C’est de cet automne-là, de ce lieu haut perché sur la Vallée et agrippé aux alpages, que je pars.
Dans la semaine qui suivit sa naissance, le givre recouvrit peu à peu les hautes prairies sèches. Mais cette année-là on put sentir loin encore dans l’hiver la chaleur de l’aigue-marine, du brun, du rouge, du jaune, du doré et de l’argenté automnal qui perlait sur la forêt. L’odeur des foins traîna, s’attarda longtemps dans les brumes.

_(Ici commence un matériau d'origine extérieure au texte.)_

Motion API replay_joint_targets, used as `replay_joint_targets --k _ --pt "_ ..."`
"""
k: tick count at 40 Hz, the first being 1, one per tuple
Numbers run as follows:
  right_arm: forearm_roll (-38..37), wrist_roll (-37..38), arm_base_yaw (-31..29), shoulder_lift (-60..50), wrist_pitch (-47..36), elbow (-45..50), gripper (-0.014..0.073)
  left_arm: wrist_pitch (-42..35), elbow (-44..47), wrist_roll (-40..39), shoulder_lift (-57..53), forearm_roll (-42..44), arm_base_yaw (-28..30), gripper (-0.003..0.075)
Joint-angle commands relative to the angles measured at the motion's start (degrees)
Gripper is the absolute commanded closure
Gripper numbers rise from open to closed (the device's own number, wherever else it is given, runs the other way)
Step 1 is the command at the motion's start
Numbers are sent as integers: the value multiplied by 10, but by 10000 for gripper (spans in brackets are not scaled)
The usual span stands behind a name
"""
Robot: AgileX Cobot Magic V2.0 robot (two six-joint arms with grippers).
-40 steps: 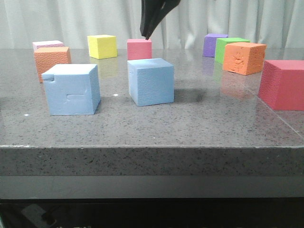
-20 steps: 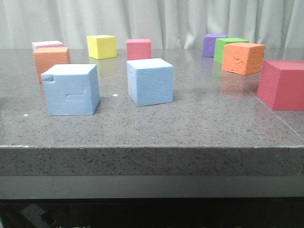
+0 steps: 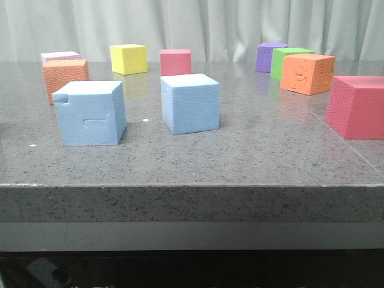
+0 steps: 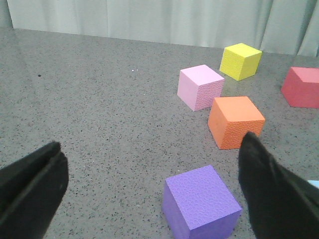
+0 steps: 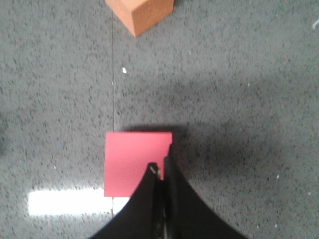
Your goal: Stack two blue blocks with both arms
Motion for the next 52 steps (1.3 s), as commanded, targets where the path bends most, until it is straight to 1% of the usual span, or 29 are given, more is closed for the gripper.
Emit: replay_joint_targets --k 1,14,24,31,36,39,48,52 --pt "-11 -8 -4 -57 -56 43 661 -44 -20 -1 3 -3 1 48" --pt "-22 -8 -4 -218 -226 239 661 -44 -20 -1 3 -3 1 48" --pt "-57 -8 -3 -371 -391 413 661 -44 -20 -1 3 -3 1 48" --pt "-65 -8 -3 -482 -472 520 661 -44 -20 -1 3 -3 1 48" --pt "-65 -8 -3 -543 -497 575 661 -44 -20 -1 3 -3 1 48" --pt "-65 -8 -3 -567 -501 591 661 -44 -20 -1 3 -3 1 48" --pt "-65 -8 -3 -580 -507 593 661 -47 -20 -1 3 -3 1 48" --pt "-65 -8 -3 -580 -508 593 661 -46 -20 -2 3 -28 1 48"
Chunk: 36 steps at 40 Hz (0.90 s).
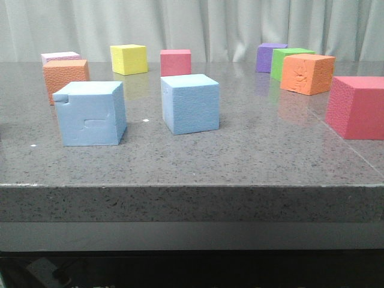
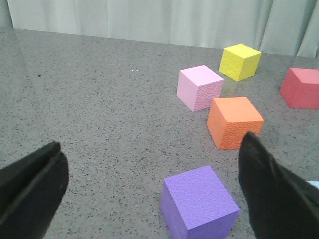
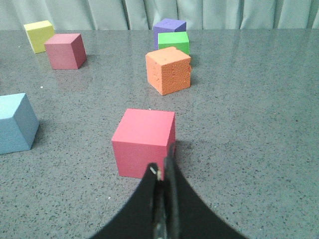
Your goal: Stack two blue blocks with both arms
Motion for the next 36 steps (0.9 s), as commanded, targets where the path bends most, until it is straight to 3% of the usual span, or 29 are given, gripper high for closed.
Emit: replay_joint_targets --k 1,14,29,36 --pt "-13 -6 -3 3 -51 -14 661 -46 -20 -2 5 -25 1 48" --pt "-13 -5 -3 3 -58 -14 661 1 -59 0 78 -85 -18 48" --pt "-13 -5 -3 3 -61 -14 661 17 -152 0 221 -83 -217 48" --pt "-13 -5 -3 3 -61 -14 661 89 -225 0 308 -82 -266 48"
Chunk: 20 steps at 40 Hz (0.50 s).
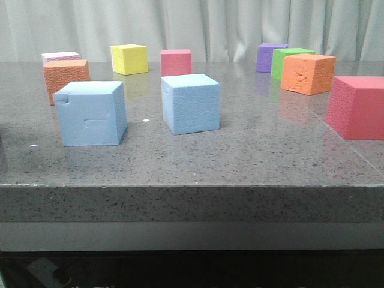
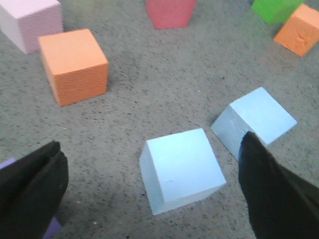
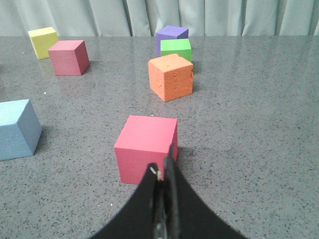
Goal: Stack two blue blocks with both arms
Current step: 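Lower the open left gripper onto the notched light-blue cube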
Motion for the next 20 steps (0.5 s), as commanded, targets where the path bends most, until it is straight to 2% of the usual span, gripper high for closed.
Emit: replay_joint_targets --k 1,12,20 --pt "-13 -5 -3 4 -48 -14 661 19 -58 0 37 -5 -19 48" --pt "-13 -5 -3 4 -48 -14 661 178 -192 -5 165 -9 -23 48" --pt "-13 -5 -3 4 -48 -14 661 247 -257 -7 229 -42 -23 48"
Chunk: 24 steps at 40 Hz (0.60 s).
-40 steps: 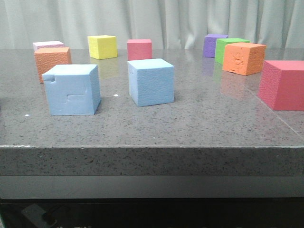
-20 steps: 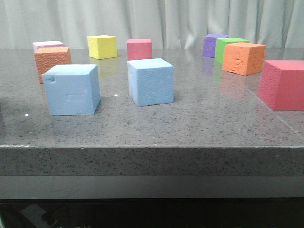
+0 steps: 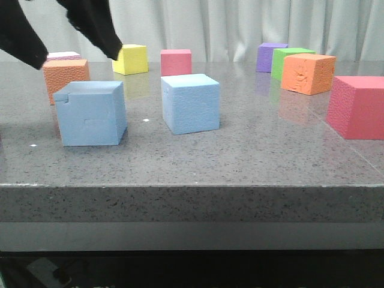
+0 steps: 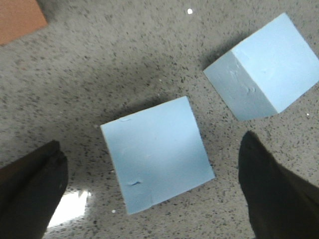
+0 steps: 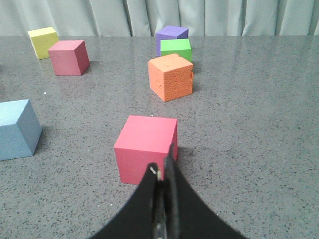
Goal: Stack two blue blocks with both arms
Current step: 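Lower the open left gripper onto the notched light-blue cube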
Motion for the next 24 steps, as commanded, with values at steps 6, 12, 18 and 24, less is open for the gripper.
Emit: replay_joint_targets --k 6,12,18,24 --pt "-13 -5 -3 4 -48 -14 661 42 -65 -21 40 -30 -4 48" --pt "-13 -5 -3 4 -48 -14 661 57 -72 -37 63 -30 -4 48" --pt "-13 -5 -3 4 -48 -14 661 58 -72 -58 71 -30 -4 48" --pt "-13 -5 -3 4 -48 -14 661 57 -72 -67 71 -30 -4 62"
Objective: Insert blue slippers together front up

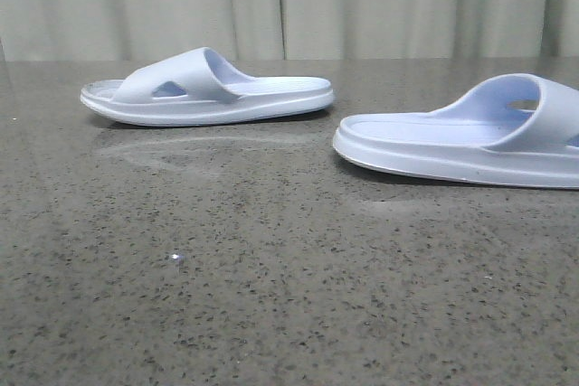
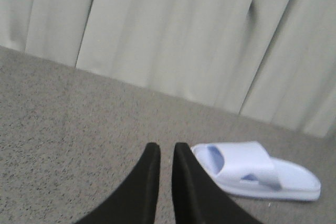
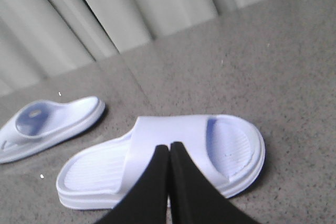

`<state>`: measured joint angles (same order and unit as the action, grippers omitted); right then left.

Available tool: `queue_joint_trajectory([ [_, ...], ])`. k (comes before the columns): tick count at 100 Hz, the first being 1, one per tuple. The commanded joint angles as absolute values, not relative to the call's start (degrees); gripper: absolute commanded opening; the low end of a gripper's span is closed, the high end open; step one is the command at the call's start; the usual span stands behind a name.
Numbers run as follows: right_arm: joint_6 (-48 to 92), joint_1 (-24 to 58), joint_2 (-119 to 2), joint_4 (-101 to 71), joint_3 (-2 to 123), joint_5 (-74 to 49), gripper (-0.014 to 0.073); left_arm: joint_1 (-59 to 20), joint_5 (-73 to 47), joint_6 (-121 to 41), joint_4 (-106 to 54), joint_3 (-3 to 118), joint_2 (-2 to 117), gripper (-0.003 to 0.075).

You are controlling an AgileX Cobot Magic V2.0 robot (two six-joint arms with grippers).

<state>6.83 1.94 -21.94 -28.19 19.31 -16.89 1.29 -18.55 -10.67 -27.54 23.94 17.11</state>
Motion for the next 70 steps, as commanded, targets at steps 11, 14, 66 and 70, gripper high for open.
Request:
queue_joint_trajectory([
  [11,7.6,1.6,-35.4,-27.2,28.2,-19.3,-0.0078,1.5,-25.4,-10.4,-22.7,34.4,28.4,0.0015],
  [14,7.6,1.6,-36.5,-27.2,28.5,-20.2,-0.0078,1.5,-26.2,-10.4,-22.7,34.6,29.3,0.0015],
  [66,9.9,1.6,-40.2,-18.0,39.3,-39.6,-0.0067,1.5,-34.1,-13.7,-23.0,35.3,32.7,0.0017],
  [70,9.9,1.6,-40.4,-17.7,40.1,-40.4,-0.0048,1.5,-34.4,-13.8,-23.1,35.5,33.4,0.0018],
])
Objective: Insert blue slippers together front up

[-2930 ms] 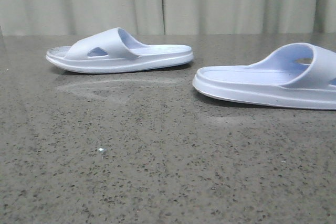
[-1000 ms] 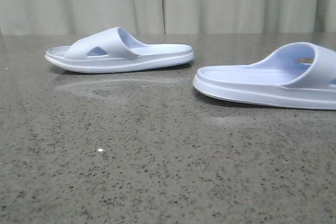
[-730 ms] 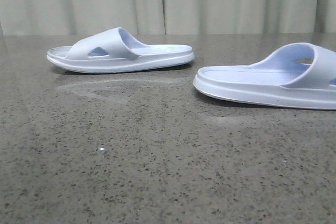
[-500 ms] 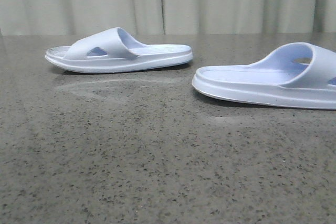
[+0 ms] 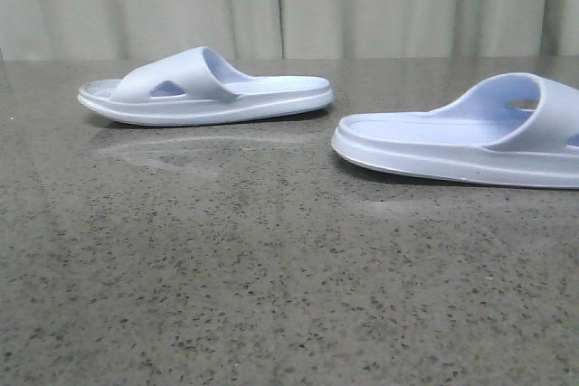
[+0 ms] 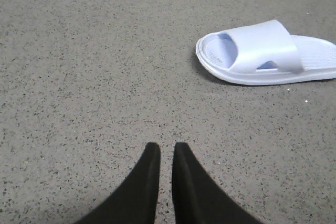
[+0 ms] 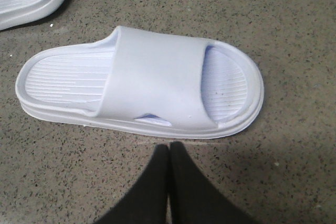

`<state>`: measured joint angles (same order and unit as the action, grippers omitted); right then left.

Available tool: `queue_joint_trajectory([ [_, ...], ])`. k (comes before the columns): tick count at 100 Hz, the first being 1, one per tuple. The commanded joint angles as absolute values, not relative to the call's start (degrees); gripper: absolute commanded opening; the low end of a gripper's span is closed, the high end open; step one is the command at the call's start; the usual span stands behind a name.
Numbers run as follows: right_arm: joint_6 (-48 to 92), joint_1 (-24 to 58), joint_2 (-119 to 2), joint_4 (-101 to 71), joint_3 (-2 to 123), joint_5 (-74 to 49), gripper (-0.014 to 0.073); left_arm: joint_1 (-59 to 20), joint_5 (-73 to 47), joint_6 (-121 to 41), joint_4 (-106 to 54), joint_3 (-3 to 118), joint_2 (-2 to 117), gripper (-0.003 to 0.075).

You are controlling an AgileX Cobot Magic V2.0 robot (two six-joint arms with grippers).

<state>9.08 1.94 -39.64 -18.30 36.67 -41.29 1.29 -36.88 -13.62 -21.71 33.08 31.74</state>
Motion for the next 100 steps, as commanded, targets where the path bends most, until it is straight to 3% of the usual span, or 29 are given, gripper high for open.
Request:
queue_joint_trajectory([
  [1,9.9,1.6,-40.4,-17.7,40.4,-40.6,-0.0036,1.5,-34.4,-13.9,-23.2,35.5,33.5,0.0018],
  [15,9.9,1.6,-41.8,-16.5,43.8,-44.5,0.0121,1.5,-35.9,-17.2,-26.7,37.0,35.7,0.0063],
  [29,8.1,1.4,-43.8,-12.4,46.5,-46.6,0.0248,1.5,-37.0,-18.3,-27.8,39.7,38.2,0.0168],
  [43,4.7,-0.3,-46.9,-6.9,47.7,-47.0,0.0255,1.5,-38.1,-18.8,-28.2,42.4,41.3,0.0295],
  [51,4.6,-1.7,-49.7,-7.0,47.7,-47.0,0.0255,1.5,-38.5,-19.8,-28.9,43.3,43.1,0.0329],
  [75,5.1,-8.3,-57.1,-11.6,47.7,-45.1,0.0256,1.5,-38.8,-23.1,-32.1,45.3,49.2,0.0332],
  [100,18.4,-16.6,-63.9,-29.5,47.7,-45.7,0.0256,1.5,-38.1,-29.0,-37.6,45.3,54.7,0.0332],
])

Puis vint la neige, le silence, les enfants dedans leur monde, dedans leur bonnet, fendant l’air de leurs sourires, les joues rouges, les robes et les pantalons gonflés par le vent et le froid. La bise les poussait, les rattrapait, les ramenait toujours au foyer, au morceau de lard, à la soupe au pain et à la pierre brûlante qu’on glissait sous les couvertures pour les réchauffer. À cette même pierre, froide de la nuit, qui trouvait leurs cheveux et leurs cils blancs de givre au réveil.
Un dimanche de décembre, la famille au grand complet s’aventura sur les chemins verglacés. Les cloches sonnaient au loin à toute volée et le vent venait claquer des baisers sur les paupières de Marie-Adèle. Elle clignait des yeux pour jouer avec lui, cherchait à libérer ses mains de ses gants pour l’attraper, goûtait de toutes ses forces à ce berceau de mélèzes, taillé dans les rochers juste pour elle.
Durant la cérémonie, elle babilla d’enthousiasme et promena son regard sur les vitraux colorés. Elle ne pleura pas lorsque sa mère la déposa dans les bras de sa marraine, une vieille tante un peu rondouillarde, et elle ne pleura pas non plus lorsque l’huile sainte coula sur son front. Au contraire, on eût dit qu’elle s’en amusait.